As of v. 0.6.0, we're trying a new approach. (Note: This is experimental and might be discarded. If so, we'll update this page.)

The motivation

The fundamental problem is that despite the addition of FFM in Java 21, the JDK still relies significantly on JNI to call C-based functions. These functions are part of the JDK distribution and located in .so files (for Unix and Linux), .dylib files on MacOS, and .dll files (on Windows). Calling native functions through JNI has all the limitations that were articulated in the various JEPs (Java Enhancement Proposals) for replacing it: JNI is very finnicky, very brittle, and poorly documented.

Until now, we've used gfunctions as a substitute. gfunctions are native functions rewritten in golang that replace native method implementations. This substituion mostly works well, but there are quite a few native methods that are complicated and, frankly, poorly documented so that it's difficult to the replace them with a golang equivalent. In addition, let's not overlook the quantity aspect. The JDK have more than 2,500 methods, many of which are native, and there is little joy in rewriting them all. So, the ability to call the native method directly has considerable appeal.

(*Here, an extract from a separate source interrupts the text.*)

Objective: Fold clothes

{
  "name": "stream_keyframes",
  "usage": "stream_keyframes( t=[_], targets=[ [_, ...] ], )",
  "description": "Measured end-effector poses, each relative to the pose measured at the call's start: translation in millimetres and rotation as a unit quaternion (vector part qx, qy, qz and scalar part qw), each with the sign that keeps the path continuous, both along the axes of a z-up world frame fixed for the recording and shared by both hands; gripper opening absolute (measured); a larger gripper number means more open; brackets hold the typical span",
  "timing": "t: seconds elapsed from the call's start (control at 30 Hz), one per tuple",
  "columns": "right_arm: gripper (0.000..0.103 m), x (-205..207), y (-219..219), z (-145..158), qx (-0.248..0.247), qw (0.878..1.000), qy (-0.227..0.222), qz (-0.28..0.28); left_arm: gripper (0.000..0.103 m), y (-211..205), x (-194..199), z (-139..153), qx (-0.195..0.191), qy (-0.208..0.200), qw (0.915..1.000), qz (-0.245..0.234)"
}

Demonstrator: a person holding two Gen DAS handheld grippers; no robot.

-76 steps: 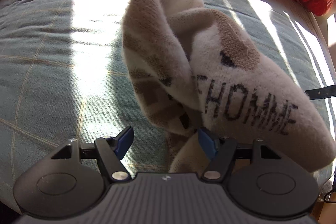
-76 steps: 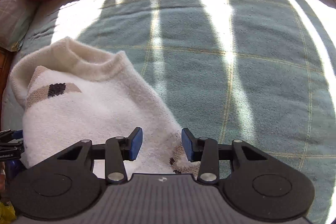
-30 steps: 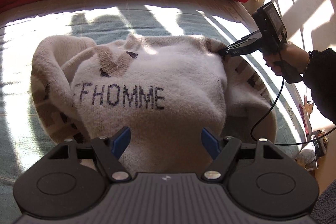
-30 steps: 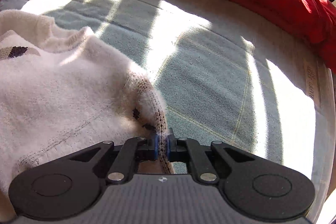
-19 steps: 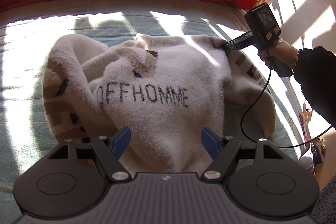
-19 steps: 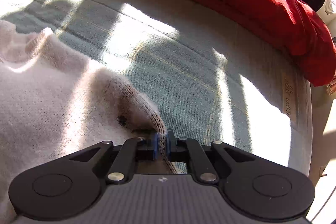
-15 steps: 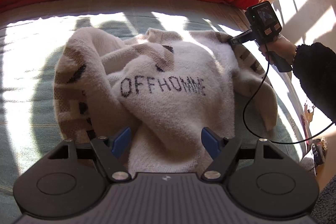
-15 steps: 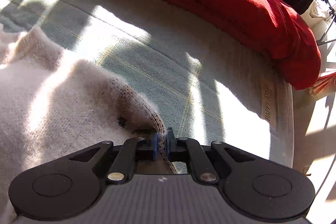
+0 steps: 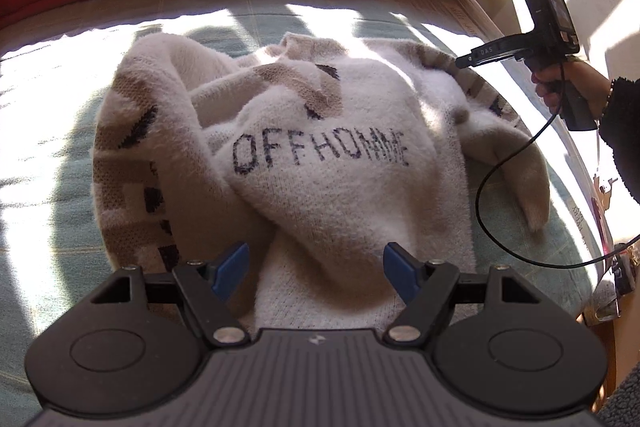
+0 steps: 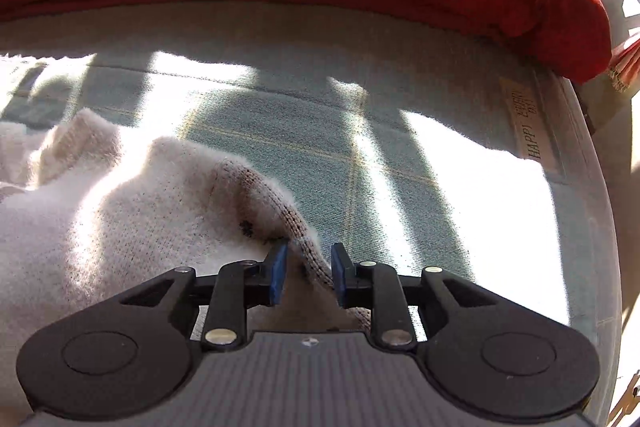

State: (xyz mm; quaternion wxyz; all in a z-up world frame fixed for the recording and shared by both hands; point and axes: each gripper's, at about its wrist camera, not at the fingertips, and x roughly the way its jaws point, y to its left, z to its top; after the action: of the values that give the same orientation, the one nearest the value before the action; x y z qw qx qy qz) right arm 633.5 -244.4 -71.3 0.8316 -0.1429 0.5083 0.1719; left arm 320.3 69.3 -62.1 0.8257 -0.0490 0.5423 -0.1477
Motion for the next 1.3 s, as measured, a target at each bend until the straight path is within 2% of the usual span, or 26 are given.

Presently, Jacobin executes two kinds of methods: regular Java methods and gfunctions. We're adding a new category, which for lack of a better term, we refer to as native functions.

Creating a map of native functions

Our first step is to read the library files and find out which functions they contain. We'll take this data and put it into a function-library cross reference file. The data will consist of a map whose keys are the function name and the value is the library file in which it's located. This file will be stored in the directory pointed to in the environmental variable JACOBIN_HOME.

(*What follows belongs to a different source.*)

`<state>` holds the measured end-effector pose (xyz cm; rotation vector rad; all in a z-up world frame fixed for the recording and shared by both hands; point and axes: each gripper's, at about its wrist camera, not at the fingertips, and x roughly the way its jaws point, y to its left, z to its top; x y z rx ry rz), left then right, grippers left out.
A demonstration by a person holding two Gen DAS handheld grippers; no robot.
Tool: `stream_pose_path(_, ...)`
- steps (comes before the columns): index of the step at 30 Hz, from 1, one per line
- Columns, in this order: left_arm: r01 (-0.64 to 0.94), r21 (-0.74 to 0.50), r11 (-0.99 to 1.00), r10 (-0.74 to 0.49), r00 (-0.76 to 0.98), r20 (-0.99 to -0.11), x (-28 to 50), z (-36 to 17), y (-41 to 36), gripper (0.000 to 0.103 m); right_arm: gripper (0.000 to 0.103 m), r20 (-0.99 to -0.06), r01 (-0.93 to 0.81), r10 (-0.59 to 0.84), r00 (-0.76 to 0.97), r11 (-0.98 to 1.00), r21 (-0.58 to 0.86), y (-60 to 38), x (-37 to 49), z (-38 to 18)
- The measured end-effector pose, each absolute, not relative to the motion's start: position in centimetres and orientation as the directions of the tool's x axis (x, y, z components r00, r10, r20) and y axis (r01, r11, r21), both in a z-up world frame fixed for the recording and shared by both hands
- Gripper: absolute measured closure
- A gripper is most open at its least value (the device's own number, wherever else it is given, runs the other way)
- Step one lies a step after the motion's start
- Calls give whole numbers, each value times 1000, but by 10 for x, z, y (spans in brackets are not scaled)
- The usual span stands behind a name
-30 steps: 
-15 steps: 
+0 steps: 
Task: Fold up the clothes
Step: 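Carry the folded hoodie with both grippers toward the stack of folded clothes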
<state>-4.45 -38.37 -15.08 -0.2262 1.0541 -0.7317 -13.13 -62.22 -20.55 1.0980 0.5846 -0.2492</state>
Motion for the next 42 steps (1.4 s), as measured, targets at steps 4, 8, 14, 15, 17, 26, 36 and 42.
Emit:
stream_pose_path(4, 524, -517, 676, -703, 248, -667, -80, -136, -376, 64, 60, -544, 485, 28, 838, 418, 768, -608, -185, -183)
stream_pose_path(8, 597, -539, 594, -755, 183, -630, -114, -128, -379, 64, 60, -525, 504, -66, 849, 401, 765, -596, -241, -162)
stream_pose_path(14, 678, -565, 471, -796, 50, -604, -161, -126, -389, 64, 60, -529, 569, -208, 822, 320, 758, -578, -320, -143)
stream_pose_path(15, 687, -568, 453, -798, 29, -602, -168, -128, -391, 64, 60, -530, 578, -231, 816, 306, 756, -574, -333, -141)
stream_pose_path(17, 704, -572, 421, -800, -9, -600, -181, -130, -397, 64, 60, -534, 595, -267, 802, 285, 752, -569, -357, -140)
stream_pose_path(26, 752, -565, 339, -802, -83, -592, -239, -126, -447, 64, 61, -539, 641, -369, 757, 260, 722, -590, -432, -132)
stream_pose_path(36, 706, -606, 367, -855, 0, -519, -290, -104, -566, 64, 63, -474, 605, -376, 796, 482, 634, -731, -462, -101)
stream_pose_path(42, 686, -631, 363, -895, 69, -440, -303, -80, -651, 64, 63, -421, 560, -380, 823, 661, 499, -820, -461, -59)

When the first native function needs to execute, it will load the cross reference file into memory, look up which library contains it, load the library, and execute the function. If the cross reference file does not exist or represents a different version of the JDK, a new cross reference file will be created and stored in JACOBIN_HOME. (We use a similar technique for looking up methods in the standard libraries to determine which jmod file they're stored in. So, this is all familiar ground to us.)

Execution

At present, we expect to use the purego library to execute the function from golang. We believe that it will satisfy all our needs except for variadic functions (that is functions with a variable number of arguments), which purego does not support. Because there is a fair amount of ceremony in a purego call, we expect to write a series of templates that, for example, create all the ceremony for a function that takes a string and returns a string, takes two ints and returns a boolean, etc. We'll then mostly invoke the template with the function's name depending on its signature. There will surely be one-off signatures and we'll probably write those out by hand.

Additional notes

As mentioned earlier, this approach with the cross reference table and purego is entirely new, although @texadactyl has experience with purego and we both have experience with the jmod/class gob file; so we're confident that this will work. Above, we implied that due to the large number of native functions, we would benefit from having this solution, rather than rewriting everything by hand.

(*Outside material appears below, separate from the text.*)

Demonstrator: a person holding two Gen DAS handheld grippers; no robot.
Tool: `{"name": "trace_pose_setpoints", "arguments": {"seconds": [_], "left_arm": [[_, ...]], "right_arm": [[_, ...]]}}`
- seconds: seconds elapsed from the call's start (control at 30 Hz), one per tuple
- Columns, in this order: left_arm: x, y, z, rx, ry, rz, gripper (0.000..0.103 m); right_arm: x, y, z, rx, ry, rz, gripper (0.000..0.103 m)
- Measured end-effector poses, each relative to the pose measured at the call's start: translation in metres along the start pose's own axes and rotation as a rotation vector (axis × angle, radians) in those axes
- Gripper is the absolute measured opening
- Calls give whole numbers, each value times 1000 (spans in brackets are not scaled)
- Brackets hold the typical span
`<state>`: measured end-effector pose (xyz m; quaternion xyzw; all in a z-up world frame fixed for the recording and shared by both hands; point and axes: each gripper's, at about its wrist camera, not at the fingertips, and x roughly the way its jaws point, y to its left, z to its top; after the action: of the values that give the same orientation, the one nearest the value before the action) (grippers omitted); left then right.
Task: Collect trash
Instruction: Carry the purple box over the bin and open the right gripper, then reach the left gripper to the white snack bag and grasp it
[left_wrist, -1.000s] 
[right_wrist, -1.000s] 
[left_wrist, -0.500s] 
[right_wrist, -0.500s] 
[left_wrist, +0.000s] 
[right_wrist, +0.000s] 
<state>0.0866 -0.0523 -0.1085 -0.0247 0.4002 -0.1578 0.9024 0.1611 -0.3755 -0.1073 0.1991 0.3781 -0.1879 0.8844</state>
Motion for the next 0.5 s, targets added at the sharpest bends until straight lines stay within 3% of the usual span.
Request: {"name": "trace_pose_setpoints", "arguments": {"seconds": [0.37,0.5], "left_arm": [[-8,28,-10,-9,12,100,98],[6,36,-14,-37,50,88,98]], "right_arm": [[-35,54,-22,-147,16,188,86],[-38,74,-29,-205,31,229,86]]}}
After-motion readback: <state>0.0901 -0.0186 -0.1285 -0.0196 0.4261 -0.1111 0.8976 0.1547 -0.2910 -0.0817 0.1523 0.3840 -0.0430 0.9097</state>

However, this conveys an incomplete picture. Ultimately, we expect that a large percentage of the native functions will indeed be rewritten in golang as gfunctions. The gfunction approach has two benefits: 1) calling the functions is easy, 2) it's far easier to debug them in golang than to tunnel through a library to access them and find out why something is not working. However, the proposed map of native functions allows us to get code up and running without sidetracking us every time into writing gfunctions. The map technique will be retained to the extent possible for methods that heavily use JNI conventions.